Les émergents investissent de plus en plus dans les pays occidentaux

Par Romain Renier  |   |  562  mots
La Navigation Tower de Qatargas, symbole de la puissance nouvelle des entreprises des pays émergents - Copyright Reuters
Selon un rapport du cabinet d'études Price Waterhouse Cooper (PWC), le flux des investissements des pays émergents dans les économies développées tend à augmenter mais ce n'est pas réciproque. Explications.

 Les entreprises des pays émergents s'imposent de plus en plus comme des grands acteurs de l'économie mondiale. C'est la tendance qui ressort d'une étude réalisée par Price Waterhouse Cooper (PWC). Entre 2008 et 2012, l'étude qui repose sur l'analyse des fusions-acquisitions entre d'un côté les BRIC et les pays du Golfe et de l'autre les Etats-Unis, le Royaume-Uni, l'Allemagne, l'Australie, le Japon et le Canada, relève que 161 milliards de dollars ont été investis par les émergents dans ces économies matures, contre 151 milliards de dollars en sens inverse.

« On constate que les transactions issues d'investissements en provenance des émergents vers les pays matures augmentent à la fois en volume et en valeur », note Nicolas Granier, avocat associé spécialiste des fusions acquisitions avec les émergents chez Landwell et associés. « Il y a un penchant des entreprises chinoises à regarder de plus en plus à l'étranger.
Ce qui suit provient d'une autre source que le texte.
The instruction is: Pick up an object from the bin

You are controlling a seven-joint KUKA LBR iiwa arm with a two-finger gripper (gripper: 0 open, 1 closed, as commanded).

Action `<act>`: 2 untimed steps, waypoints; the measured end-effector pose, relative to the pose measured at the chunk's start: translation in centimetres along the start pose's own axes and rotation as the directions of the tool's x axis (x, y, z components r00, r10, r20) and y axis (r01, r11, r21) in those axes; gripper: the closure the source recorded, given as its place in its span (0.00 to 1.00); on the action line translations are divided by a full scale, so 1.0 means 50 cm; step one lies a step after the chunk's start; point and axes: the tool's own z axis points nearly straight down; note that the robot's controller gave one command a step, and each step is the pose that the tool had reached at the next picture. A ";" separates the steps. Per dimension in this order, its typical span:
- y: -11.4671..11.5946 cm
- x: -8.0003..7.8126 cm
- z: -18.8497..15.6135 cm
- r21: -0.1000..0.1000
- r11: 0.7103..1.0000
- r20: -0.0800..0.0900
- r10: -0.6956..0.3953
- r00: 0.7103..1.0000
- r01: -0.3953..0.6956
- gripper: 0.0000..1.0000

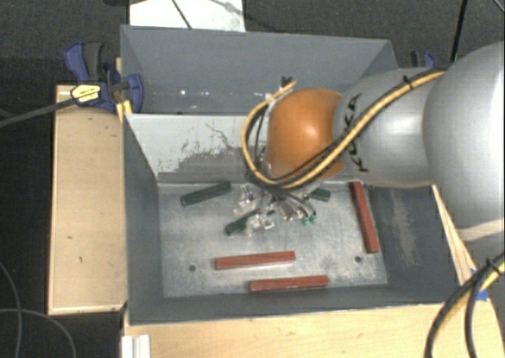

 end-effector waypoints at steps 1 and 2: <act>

La Chine est ainsi devenue le premier investisseur en Allemagne », selon le spécialiste.

Une tendance qui reflète les effets de la mondialisation

Selon l'étude de PWC, cette tendance s'explique par les nouveaux objectifs des sociétés, publiques et privées, des émergents. Devenues des championnes régionales, ces entreprises vont désormais chercher des nouveaux leviers de croissance dans les économies matures, c'est-à-dire là où se trouvent le pouvoir d'achat et le savoir-faire encore parfois manquants dans les pays émergents.

Pour les entreprises émergentes qui souhaitent s'implanter sur un marché européen, par exemple, l'acquisition permet de mettre la main sur un réseau de distribution établi. Acquérir une part de capital dans une entreprise disposant d'un portefeuille de brevet important permet aussi d'avoir un ?il sur des technologies et savoir-faire qui nécessiteraient autrement plusieurs années de recherche et développement. En somme, en acquérant des sociétés dans les pays matures, les entreprises des pays émergents étudiés par PWC cherchent à accélérer leur développement à l'international et jouer d'égal à égal avec les entreprises occidentales.

« C'est le reflet de la modification du centre de gravité à laquelle nous assistons », commente Nicolas Granier. Les émergents comptaient déjà des acteurs puissants au niveau local. Ayant fini par atteindre la taille critique, ils se sont logiquement lancé à l'international. « Cette étude ne dit pas que ce sont les pays matures qui ont reculé, mais montre simplement une montée des émergents », précise le spécialiste. « Ce que ne montre pas cette étude, c'est la forte augmentation sur la même période des rapports émergents vers émergents », ajoute-t-il, précisant qu'ils sont particulièrement importants entre l'Inde et l'Afrique ou le Maroc et le Brésil par exemple.

Peu importe la couleur, « tous les acteurs deviennent globaux »

La France est la grande absente de cette étude de PWC. Selon Nicolas Granier, cela vient du fait que la tendance ne se matérialise pas encore de manière significative dans l'Hexagone. Même si « cela commence un peu avec la Chine et de manière plus visible avec le Qatar », tempère-t-il.

Pour l'avocat, cette étude montre que « tous les acteurs, émergents ou émergés, deviennent globaux », si bien que peu importe, selon lui la nationalité officielle des sociétés. « Une entreprise française dans laquelle une société qatarie a investi est-elle encore une société française ?», conclut-il sous la forme d'une question.